--- WHAT IS EXPECTED ---
Quote the records below word for word, please, from the very first line through the one that contains "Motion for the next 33", and nothing beyond it.
━━━━━━━━
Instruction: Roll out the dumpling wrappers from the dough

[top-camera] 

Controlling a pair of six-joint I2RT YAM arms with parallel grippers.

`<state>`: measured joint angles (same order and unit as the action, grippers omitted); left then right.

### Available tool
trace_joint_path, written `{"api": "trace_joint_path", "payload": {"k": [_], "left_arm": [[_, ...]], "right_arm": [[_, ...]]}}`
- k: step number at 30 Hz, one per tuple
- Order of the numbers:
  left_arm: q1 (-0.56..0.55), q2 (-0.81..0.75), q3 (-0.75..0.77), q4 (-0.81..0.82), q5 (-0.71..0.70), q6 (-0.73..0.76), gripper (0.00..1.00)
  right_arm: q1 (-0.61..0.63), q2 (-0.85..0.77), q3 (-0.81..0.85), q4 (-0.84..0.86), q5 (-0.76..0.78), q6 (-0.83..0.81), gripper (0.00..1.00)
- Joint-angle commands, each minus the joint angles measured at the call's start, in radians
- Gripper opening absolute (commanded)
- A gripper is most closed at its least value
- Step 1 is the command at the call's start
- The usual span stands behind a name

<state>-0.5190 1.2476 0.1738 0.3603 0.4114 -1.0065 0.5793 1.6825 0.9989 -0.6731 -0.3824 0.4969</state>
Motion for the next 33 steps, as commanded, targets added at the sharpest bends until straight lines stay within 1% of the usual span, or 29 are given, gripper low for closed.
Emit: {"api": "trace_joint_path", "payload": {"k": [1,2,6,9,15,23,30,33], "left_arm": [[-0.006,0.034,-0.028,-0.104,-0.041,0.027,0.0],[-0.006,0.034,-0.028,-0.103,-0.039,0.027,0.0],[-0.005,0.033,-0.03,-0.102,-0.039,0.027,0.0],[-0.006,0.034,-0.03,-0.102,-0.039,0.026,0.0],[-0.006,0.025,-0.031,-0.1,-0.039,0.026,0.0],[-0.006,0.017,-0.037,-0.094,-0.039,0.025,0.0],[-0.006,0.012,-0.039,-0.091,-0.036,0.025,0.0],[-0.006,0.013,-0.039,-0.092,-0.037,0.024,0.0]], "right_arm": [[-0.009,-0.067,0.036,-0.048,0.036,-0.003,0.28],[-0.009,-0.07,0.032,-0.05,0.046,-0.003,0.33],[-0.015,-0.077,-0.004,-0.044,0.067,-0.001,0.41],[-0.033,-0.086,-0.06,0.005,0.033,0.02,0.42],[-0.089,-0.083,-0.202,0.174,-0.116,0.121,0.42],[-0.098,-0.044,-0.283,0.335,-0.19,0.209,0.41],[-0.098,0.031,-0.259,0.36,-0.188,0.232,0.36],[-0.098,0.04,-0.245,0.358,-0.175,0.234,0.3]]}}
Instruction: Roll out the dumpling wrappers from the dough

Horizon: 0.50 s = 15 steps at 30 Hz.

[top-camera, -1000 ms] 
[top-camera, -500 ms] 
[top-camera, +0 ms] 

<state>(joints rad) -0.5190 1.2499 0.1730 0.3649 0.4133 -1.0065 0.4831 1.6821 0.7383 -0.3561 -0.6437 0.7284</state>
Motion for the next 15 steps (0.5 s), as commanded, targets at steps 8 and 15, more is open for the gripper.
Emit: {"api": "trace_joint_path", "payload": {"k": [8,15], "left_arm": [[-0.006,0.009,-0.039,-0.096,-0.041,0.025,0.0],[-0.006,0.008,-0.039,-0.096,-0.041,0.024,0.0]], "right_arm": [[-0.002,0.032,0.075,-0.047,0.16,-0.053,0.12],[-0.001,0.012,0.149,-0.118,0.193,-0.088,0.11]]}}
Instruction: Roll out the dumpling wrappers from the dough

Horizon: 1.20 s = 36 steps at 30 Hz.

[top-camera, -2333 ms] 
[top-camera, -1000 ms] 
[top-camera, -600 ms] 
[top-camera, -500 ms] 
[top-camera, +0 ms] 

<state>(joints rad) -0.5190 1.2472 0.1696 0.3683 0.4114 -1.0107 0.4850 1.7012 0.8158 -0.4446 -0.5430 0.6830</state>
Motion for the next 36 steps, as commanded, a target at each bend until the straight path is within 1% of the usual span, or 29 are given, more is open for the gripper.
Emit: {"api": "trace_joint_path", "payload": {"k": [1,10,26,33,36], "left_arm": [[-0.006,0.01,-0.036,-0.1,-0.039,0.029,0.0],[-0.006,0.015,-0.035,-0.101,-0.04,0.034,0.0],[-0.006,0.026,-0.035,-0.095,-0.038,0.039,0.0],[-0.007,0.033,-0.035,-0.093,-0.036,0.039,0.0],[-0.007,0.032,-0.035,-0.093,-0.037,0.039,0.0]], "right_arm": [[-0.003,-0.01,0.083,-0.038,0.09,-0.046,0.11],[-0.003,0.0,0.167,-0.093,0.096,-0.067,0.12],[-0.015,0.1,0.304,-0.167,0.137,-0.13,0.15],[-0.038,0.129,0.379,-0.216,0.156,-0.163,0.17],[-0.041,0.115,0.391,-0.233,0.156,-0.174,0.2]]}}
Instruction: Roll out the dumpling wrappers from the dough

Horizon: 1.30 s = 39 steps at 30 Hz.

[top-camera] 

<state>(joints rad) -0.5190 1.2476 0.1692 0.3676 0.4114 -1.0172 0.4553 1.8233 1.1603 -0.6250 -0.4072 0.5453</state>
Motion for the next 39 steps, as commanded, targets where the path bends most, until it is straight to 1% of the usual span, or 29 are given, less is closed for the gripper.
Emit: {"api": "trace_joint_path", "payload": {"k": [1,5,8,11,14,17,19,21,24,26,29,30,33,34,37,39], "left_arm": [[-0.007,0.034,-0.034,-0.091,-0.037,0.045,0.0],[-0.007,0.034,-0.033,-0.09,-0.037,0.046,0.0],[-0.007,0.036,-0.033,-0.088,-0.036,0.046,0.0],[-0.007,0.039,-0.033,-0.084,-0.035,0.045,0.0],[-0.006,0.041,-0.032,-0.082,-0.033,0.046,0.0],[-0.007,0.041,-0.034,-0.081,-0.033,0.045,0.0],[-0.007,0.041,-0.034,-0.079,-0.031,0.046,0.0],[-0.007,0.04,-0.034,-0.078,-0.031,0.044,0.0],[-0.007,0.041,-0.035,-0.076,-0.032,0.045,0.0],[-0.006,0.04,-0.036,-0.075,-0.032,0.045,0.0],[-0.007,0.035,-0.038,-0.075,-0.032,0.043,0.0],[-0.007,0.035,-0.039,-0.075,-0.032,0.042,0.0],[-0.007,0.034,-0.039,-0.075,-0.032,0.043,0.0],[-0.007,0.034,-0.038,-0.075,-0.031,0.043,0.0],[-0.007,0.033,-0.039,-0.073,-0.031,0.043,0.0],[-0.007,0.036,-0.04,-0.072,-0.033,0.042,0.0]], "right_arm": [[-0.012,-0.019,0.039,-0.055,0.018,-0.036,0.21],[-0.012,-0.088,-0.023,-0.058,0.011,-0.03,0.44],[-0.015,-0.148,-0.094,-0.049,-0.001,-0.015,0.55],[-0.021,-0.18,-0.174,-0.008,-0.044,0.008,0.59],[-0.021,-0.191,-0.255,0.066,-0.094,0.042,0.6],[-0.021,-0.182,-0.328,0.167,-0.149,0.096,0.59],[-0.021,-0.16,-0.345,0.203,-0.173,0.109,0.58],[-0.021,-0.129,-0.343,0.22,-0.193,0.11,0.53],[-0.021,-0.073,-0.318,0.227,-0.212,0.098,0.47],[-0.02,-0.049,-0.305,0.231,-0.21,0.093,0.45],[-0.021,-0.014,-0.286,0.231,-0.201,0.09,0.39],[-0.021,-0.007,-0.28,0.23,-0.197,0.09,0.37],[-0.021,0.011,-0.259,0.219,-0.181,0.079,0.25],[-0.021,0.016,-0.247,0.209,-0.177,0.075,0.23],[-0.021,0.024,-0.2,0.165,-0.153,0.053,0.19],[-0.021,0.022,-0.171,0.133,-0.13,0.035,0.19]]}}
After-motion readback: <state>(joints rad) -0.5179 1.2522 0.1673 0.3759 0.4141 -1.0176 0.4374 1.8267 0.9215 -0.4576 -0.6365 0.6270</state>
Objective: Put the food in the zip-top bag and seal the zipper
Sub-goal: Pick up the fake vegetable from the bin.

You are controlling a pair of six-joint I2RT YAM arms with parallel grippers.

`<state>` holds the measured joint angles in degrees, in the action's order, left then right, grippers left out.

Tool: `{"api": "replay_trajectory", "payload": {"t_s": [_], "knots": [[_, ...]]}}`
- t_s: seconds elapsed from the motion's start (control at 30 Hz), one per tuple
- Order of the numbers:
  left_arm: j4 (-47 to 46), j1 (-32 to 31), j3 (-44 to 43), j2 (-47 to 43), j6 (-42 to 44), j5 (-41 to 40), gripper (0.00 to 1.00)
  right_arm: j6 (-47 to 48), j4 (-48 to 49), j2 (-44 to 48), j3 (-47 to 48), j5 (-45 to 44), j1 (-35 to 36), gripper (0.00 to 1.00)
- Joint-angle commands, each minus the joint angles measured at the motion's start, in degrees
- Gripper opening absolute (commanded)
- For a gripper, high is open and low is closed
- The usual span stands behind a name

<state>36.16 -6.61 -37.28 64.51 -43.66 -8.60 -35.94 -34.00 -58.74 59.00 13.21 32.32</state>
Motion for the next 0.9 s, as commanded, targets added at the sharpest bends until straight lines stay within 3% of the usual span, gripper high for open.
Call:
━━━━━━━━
--- ANSWER SPACE ---
Instruction: Roll out the dumpling wrappers from the dough

[top-camera] 

Controlling a pair of six-joint I2RT YAM arms with parallel grippers.

`<state>`: measured joint angles (same order and unit as the action, grippers omitted); left then right.

### Available tool
trace_joint_path, written `{"api": "trace_joint_path", "payload": {"k": [_], "left_arm": [[_, ...]], "right_arm": [[_, ...]]}}`
- k: step number at 30 Hz, one per tuple
- Order of the numbers:
  left_arm: q1 (-0.56..0.55), q2 (-0.81..0.75), q3 (-0.75..0.77), q4 (-0.81..0.82), q5 (-0.71..0.70), q6 (-0.73..0.76), gripper (0.00..1.00)
  right_arm: q1 (-0.61..0.63), q2 (-0.85..0.77), q3 (-0.81..0.85), q4 (-0.84..0.86), q5 (-0.76..0.78), q6 (-0.83..0.81), gripper (0.00..1.00)
- Joint-angle commands, each minus the joint angles measured at the call's start, in radians
- Gripper opening absolute (commanded)
- A gripper is most closed at its least value
- Step 1 is the command at the call's start
- The usual span stands behind a name

<state>-0.5190 1.2476 0.1738 0.3603 0.4114 -1.0065 0.5793 1.6825 0.9989 -0.6731 -0.3824 0.4969</state>
Motion for the next 33 steps, as commanded, targets added at the sharpest bends until straight lines stay within 1% of the usual span, or 29 are given, gripper low for closed.

What the exercise asked for is now done.